If the weapons are proven to create toxic dust that swirls around the desert and contaminates the air in virtual perpetuity, the United States, Great Britain and their allies might be forced to give the weapons up. They might also be forced to spend billions of dollars cleaning the dust up and taking it out of the desert.

Lurking in the background of this scenario is the argument by some antinuclear activists, Iraqi physicians – and the former régime of Iraqi President Saddam Hussein – that the black dust left behind from the Persian Gulf War caused deformities, cancers and death for thousands of Iraqi children since 1991.

So far, those statements have been buried behind the curtain of Saddam’s tyranny, beyond verification by credible groups. Now that Iraq is open to outsiders and run by a friendly interim government, credible medical and scientific experts have started work to figure out whether these stories are propaganda – or the worst sort of bad news.
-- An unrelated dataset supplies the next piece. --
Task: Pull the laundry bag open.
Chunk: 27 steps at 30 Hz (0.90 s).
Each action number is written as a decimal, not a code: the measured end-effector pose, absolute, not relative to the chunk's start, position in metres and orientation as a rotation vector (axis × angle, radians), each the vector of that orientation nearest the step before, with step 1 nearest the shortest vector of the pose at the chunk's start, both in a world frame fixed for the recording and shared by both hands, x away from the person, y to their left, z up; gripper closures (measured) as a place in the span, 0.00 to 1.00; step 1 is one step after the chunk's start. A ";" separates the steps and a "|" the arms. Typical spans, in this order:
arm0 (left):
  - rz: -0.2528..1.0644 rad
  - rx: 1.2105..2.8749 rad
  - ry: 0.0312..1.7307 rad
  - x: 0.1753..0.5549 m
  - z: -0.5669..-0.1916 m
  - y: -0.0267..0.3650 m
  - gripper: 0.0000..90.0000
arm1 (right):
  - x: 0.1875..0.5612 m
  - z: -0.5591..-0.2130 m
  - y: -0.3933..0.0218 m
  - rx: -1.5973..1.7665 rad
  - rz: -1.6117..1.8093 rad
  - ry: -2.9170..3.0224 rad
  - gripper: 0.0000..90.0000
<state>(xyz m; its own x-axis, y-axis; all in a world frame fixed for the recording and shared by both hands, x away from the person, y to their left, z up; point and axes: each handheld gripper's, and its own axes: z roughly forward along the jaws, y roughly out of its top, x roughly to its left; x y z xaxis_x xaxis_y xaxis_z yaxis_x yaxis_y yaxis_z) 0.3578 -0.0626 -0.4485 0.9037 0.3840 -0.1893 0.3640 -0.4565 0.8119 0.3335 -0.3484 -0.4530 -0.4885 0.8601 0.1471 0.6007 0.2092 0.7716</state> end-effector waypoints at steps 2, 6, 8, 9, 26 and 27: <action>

The United Nations and other organizations recently began financing studies to determine whether the depleted uranium left behind in Iraq and Kuwait in the two wars are linked to health problems in the two countries.

The head of the U.N. effort – Pekka Haavisto, a former Finnish minister of the environment – said this fall that the British government gave his workers information on places where it used depleted uranium weapons but that the U.S. government hadn’t.

U.S. military munitions experts say losing depleted uranium from this country’s arsenal would be a disaster – and might cost more soldiers’ lives in combat than scrapping the weapons might save.